**Task directions**
Your reply should hold only the lines from the records below where "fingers" occurs.

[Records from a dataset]
▼

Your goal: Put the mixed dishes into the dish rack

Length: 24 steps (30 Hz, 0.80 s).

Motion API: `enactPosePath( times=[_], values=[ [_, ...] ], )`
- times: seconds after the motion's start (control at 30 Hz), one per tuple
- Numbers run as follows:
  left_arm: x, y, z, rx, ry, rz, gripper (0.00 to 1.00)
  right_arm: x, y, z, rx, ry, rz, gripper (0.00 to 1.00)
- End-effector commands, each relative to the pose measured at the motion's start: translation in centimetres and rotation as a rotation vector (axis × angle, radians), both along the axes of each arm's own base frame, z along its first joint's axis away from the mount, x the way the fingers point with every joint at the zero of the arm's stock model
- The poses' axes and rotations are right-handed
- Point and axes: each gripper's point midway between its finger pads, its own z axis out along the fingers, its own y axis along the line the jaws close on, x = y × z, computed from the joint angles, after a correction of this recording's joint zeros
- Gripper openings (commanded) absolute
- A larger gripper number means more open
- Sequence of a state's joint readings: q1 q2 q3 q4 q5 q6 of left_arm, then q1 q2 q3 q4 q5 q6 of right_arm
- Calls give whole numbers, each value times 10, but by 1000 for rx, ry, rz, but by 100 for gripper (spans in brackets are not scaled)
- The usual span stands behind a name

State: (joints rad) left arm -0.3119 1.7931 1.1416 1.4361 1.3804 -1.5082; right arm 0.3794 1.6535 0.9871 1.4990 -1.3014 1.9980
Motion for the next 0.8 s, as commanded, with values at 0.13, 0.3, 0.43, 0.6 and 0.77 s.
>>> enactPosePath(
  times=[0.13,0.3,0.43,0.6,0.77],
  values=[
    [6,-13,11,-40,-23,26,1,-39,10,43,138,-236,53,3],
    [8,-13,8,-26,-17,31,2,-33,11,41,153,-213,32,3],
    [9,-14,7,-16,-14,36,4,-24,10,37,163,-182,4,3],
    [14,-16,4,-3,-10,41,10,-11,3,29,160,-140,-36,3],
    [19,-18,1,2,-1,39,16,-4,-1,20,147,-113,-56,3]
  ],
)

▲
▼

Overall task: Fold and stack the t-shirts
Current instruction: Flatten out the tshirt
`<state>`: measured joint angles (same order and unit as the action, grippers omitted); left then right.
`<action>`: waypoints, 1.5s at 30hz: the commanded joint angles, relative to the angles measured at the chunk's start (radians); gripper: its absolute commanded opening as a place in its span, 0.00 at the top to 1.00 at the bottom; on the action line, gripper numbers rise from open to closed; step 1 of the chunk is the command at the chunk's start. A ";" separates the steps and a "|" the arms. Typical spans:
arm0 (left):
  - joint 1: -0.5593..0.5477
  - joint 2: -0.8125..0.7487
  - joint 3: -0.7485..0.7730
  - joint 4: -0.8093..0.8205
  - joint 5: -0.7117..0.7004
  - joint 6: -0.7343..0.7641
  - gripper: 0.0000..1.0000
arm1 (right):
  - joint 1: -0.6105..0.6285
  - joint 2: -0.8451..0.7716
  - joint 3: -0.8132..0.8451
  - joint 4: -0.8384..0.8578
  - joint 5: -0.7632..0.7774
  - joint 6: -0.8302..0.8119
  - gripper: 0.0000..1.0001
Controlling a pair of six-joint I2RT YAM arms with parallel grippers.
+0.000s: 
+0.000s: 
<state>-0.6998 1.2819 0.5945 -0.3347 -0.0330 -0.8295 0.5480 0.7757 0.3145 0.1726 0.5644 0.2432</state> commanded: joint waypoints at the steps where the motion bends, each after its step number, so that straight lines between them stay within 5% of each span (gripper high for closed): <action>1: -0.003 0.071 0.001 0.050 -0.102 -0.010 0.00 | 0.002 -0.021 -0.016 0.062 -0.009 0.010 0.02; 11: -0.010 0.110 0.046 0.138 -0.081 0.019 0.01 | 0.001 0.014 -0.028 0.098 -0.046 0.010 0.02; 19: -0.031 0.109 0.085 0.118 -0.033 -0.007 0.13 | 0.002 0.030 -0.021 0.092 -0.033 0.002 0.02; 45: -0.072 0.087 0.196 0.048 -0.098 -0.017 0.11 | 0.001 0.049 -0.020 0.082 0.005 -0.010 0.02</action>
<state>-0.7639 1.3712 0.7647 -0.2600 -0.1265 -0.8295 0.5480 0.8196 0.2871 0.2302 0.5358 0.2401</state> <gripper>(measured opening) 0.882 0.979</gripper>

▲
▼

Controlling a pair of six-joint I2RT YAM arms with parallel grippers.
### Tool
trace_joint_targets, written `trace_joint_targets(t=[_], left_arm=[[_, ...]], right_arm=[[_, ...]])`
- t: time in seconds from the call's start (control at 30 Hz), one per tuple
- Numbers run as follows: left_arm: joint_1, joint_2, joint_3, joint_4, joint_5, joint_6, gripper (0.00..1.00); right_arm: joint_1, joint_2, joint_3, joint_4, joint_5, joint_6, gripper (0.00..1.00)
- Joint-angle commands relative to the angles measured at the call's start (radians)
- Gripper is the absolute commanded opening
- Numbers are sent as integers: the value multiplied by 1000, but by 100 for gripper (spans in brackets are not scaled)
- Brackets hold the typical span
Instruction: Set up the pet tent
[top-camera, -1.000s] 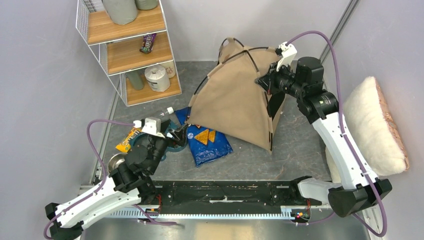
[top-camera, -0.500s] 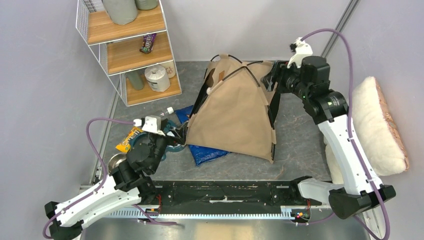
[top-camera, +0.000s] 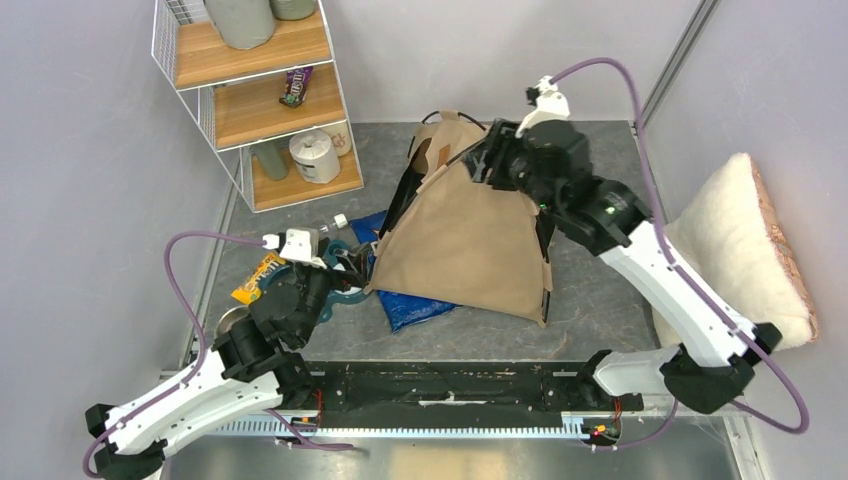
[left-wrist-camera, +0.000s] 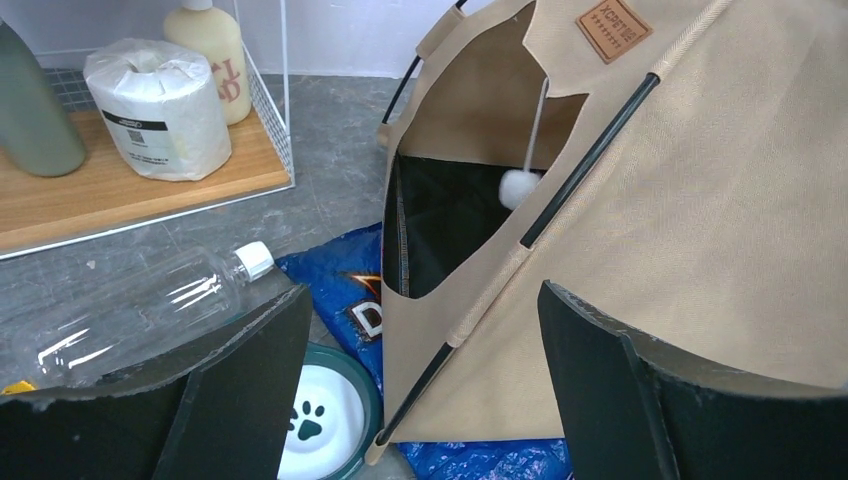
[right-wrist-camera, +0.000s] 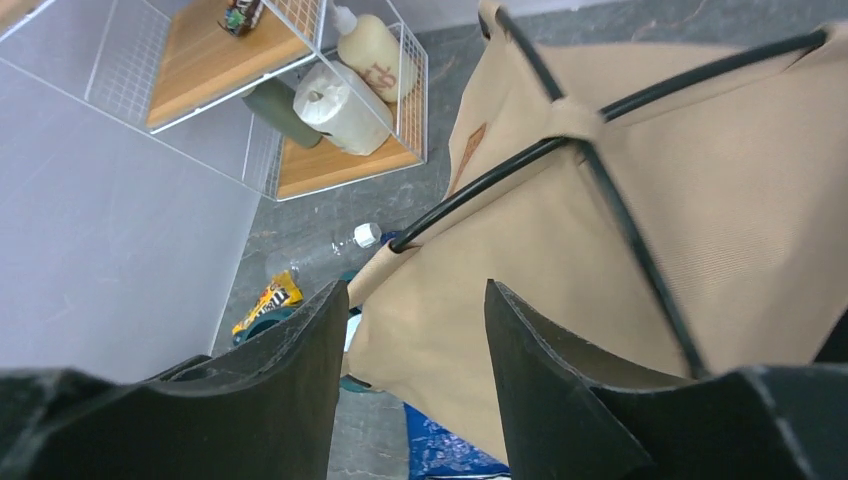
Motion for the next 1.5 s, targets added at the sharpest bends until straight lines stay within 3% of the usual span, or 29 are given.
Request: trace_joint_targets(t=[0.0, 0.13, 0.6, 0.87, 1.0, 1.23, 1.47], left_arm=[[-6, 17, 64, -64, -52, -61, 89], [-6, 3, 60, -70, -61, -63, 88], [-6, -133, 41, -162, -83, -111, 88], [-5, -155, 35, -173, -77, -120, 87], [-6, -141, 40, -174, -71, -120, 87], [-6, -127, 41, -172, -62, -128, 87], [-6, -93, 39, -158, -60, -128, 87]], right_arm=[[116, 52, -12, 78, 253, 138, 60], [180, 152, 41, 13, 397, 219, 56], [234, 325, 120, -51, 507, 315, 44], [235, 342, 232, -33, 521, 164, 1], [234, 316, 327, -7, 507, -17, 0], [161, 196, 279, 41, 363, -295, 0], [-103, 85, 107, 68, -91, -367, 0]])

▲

**Finished task**
- End-effector commands, each relative to the pose measured at the motion's start: translation in centimetres and rotation as a rotation vector (axis × angle, radians), both along the axes of each arm's own base frame, z along its first joint's axis away from the mount, x the way the fingers point with every joint at the zero of the arm's stock model
- Point and axes: each gripper's point midway between its finger pads, its own z axis out along the fingers, its own y axis along the line the jaws close on, x = y × z, computed from the joint angles, after a correction of this recording's joint zeros

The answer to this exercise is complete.